In [2]:
import pandas as pd

In [None]:
# Creating a Series from a list
data = [1, 2, 3, 4, 5]
series = pd.Series(data)
print("Series from list:\n", series)


In [None]:
# Creating a DataFrame from a dictionary
data = {
    'Name': ['John', 'Anna', 'Peter', 'Linda'],
    'Age': [28, 24, 35, 32]
}
df = pd.DataFrame(data)
print("\nDataFrame from dictionary:\n", df)

Operations on Dataframes:

Selecting data:

In [None]:
ages = df['Age']
print("\nSelected column (Age):\n", ages)

# Selecting multiple columns
subset = df[['Name', 'Age']]
print("\nSubset of DataFrame:\n", subset)

Filtering data:

In [None]:
filtered_df = df[df['Age'] > 30]
print("\nFiltered DataFrame (Age > 30):\n", filtered_df)

Modifying of data:

In [None]:
df.loc[0, 'Age'] = 29  # Update a single value
print("\nDataFrame after modifying age of the first entry:\n", df)

2. Data Handling with Pandas

Handling missing data:

In [None]:
df_with_missing = pd.DataFrame({
    'A': [1, 2, None, 4],
    'B': [None, 2, 3, 4]
})


Checking missing data

In [None]:
print("\nDataFrame with missing values:\n", df_with_missing)
print("\nChecking for missing data:\n", df_with_missing.isnull())

Filling specific value

In [None]:
df_filled = df_with_missing.fillna(0)
print("\nDataFrame after filling missing values:\n", df_filled)

Conversion of data types:

In [None]:
df['Age'] = df['Age'].astype(float)
print("\nDataFrame with Age converted to float:\n", df)

3. Data Analysis with Pandas

In [None]:
summary_stats = df.describe()
print("\nSummary statistics of the DataFrame:\n", summary_stats)

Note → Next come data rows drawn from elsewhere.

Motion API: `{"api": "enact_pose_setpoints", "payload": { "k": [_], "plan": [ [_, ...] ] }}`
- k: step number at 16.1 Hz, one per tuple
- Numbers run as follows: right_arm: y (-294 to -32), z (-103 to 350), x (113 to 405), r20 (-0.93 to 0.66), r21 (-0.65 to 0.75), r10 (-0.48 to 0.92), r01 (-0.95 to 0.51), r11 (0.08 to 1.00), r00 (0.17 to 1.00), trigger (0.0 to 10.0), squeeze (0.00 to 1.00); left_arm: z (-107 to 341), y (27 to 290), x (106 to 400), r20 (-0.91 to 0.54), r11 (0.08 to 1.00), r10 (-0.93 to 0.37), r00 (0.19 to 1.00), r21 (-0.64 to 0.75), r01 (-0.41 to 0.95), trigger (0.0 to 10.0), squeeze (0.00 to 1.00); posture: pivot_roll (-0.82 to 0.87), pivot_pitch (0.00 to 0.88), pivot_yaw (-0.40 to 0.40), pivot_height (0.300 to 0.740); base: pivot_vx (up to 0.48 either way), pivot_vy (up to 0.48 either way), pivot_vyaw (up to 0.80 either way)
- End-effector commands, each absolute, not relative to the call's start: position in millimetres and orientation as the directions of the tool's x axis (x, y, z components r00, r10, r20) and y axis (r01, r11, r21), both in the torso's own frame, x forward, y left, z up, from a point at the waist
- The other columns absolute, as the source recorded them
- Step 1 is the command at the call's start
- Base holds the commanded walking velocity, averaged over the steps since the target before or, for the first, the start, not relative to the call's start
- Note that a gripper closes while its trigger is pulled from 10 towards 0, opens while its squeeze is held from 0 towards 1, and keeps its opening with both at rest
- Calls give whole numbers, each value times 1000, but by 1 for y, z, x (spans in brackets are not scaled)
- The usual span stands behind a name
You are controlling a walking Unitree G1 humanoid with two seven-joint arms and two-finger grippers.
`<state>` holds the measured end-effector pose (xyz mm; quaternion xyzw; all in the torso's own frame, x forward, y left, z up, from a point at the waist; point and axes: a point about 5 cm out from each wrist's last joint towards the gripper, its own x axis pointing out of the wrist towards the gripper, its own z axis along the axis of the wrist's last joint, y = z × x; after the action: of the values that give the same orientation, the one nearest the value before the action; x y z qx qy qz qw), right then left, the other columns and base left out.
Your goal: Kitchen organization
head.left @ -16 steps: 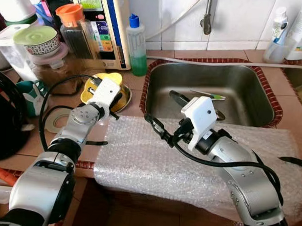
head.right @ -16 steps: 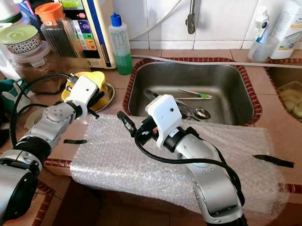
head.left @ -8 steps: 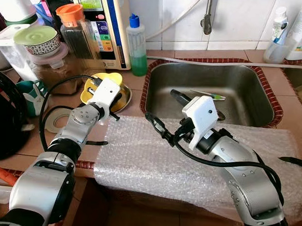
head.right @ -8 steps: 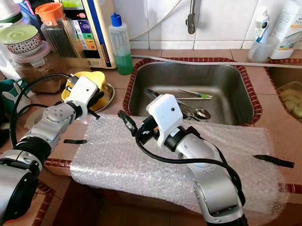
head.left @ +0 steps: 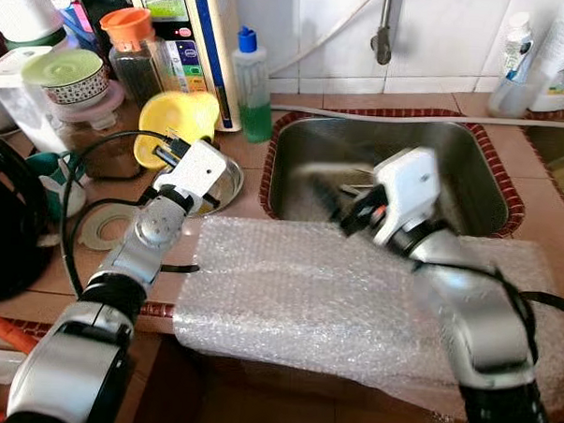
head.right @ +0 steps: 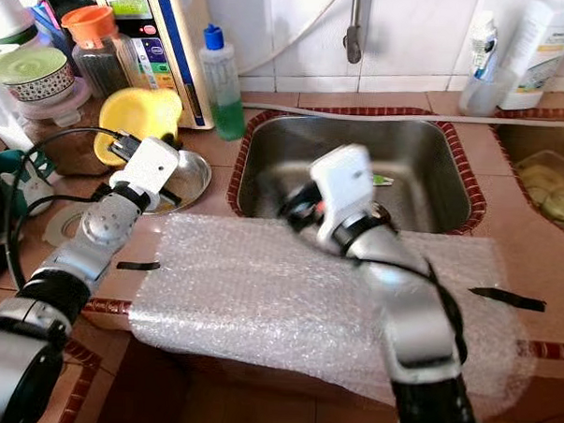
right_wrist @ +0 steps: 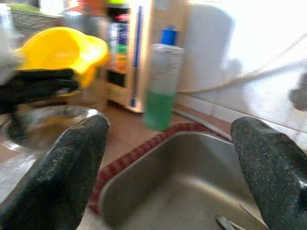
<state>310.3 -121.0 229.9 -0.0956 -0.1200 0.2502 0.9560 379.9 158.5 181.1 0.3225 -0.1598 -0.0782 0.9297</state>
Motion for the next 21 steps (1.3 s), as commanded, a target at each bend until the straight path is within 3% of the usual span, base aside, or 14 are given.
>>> {"api": "enact_pose_setpoints", "payload": {
  "k": [1,4,6,10,14,21],
  "plan": [
    [-127,240,318,220,-211,463,-421,882,859,10000,0,187,156,374,319,742,-285,904,670,-2,0,0,-336,104,140,740,0,0,0],
    [-133,250,334,236,-99,423,-412,906,875,10000,0,177,126,348,380,675,-433,818,737,14,0,0,-330,103,136,740,0,0,0],
    [-128,249,338,214,-63,453,-450,891,866,10000,0,172,117,341,387,674,-455,802,738,26,0,0,-326,102,134,740,0,0,0],
    [-103,235,332,146,34,587,-597,802,796,10000,0,172,100,327,406,642,-523,749,766,33,0,0,-319,101,134,740,0,0,0],
    [-88,236,330,141,28,650,-659,752,747,10000,0,168,84,319,397,628,-573,717,775,73,0,0,-319,101,136,740,0,0,0],
    [-86,239,346,144,-18,593,-597,802,793,10000,0,168,75,311,401,611,-610,683,787,83,0,0,-314,97,138,740,0,0,0]
  ]
}}
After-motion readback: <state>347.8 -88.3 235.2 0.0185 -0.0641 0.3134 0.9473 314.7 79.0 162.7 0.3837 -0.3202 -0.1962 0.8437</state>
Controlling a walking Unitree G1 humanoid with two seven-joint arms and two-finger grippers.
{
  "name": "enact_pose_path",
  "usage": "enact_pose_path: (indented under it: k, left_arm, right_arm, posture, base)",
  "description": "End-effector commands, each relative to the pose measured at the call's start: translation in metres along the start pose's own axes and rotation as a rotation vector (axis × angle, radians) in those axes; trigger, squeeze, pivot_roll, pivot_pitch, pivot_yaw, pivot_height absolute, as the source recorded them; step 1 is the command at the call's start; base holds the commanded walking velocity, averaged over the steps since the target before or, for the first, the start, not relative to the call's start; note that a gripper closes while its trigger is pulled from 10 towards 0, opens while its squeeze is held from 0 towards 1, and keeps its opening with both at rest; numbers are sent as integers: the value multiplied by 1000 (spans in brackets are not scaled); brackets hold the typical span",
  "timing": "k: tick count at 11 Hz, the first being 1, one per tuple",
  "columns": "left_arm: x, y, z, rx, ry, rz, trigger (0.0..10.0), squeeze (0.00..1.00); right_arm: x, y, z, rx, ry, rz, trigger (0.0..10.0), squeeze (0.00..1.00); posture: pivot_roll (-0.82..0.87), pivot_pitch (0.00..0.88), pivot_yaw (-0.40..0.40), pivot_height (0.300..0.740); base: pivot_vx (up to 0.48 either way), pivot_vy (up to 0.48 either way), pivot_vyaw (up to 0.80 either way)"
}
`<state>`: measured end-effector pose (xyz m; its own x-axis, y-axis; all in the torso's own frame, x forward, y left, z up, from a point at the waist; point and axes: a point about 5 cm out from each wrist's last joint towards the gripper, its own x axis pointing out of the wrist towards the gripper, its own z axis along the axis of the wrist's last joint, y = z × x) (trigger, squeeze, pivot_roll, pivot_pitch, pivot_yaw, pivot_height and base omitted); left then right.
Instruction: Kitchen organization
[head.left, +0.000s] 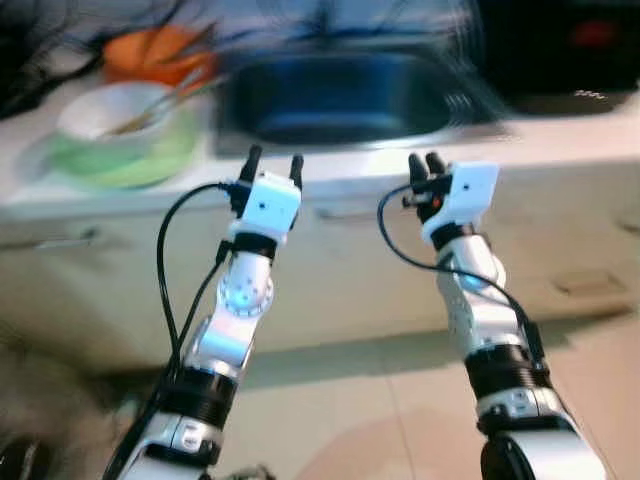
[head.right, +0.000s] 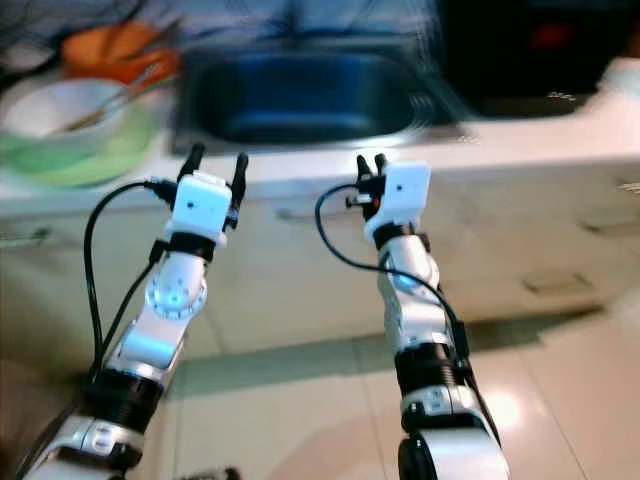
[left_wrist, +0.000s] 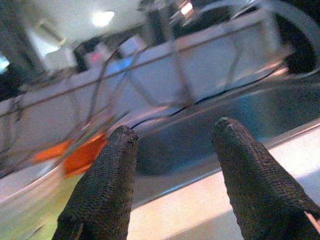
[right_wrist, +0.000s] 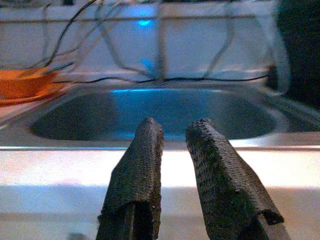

Grouping Data and Applying Aggregate Functions:

In [None]:
grouped = df.groupby('Name').agg({'Age': 'mean'})
print("\nGrouped data with mean age:\n", grouped)

Merging two dataframes

In [None]:
df1 = pd.DataFrame({'Key': ['A', 'B', 'C'], 'Value': [1, 2, 3]})
df2 = pd.DataFrame({'Key': ['A', 'B', 'D'], 'Value': [4, 5, 6]})
merged_df = pd.merge(df1, df2, on='Key', how='outer')
print("\nMerged DataFrame:\n", merged_df)

Concatenation

In [None]:
concatenated_df = pd.concat([df1, df2], ignore_index=True)
print("\nConcatenated DataFrame:\n", concatenated_df)

4.Application in Data Science

Advantages of Using Pandas:

Efficiency: Pandas is built on top of NumPy and provides high-performance, easy-to-use data structures and data analysis tools.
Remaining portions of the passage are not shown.